▸ **REQUIRED ACTION**: Restate the opening lines of the material below word for word, stopping after the line that contains "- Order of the".

Start of COLLECTED MATERIAL

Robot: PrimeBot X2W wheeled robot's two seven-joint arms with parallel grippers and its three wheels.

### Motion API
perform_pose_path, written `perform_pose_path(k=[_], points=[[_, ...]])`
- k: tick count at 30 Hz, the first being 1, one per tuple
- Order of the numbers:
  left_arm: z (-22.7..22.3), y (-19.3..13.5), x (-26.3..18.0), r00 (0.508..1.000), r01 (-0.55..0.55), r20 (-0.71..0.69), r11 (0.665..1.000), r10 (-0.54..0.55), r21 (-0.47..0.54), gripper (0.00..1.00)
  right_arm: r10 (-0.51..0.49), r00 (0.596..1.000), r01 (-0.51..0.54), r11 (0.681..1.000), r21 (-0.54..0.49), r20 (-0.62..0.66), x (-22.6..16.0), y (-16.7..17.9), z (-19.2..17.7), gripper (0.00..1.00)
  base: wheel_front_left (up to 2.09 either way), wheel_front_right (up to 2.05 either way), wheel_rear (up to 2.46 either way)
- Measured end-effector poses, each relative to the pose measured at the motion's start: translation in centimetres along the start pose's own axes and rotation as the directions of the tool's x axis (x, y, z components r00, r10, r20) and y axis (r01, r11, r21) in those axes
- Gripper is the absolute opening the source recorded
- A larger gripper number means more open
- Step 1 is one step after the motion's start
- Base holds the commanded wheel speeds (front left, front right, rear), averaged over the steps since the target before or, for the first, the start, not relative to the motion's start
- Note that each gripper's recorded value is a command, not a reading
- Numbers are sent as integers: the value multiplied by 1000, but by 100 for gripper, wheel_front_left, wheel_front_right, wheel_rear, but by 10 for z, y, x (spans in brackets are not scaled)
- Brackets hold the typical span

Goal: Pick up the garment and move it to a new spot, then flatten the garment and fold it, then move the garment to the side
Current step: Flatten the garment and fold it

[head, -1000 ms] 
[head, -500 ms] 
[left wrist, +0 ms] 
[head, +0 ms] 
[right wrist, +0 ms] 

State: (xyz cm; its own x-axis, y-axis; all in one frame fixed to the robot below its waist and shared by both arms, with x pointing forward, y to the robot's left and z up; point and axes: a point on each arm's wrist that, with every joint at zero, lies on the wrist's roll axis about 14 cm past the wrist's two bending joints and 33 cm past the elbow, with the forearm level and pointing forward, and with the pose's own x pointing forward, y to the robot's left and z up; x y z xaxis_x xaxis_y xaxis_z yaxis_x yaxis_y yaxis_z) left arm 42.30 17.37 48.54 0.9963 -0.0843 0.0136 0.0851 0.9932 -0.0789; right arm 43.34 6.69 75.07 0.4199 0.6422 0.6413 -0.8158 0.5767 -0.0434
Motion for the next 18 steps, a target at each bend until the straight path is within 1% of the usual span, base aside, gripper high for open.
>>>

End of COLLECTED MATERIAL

▸ **EXERCISE SOLUTION**:
Robot: PrimeBot X2W wheeled robot's two seven-joint arms with parallel grippers and its three wheels.

### Motion API
perform_pose_path, written `perform_pose_path(k=[_], points=[[_, ...]])`
- k: tick count at 30 Hz, the first being 1, one per tuple
- Order of the numbers:

No more output will be added to the exercise.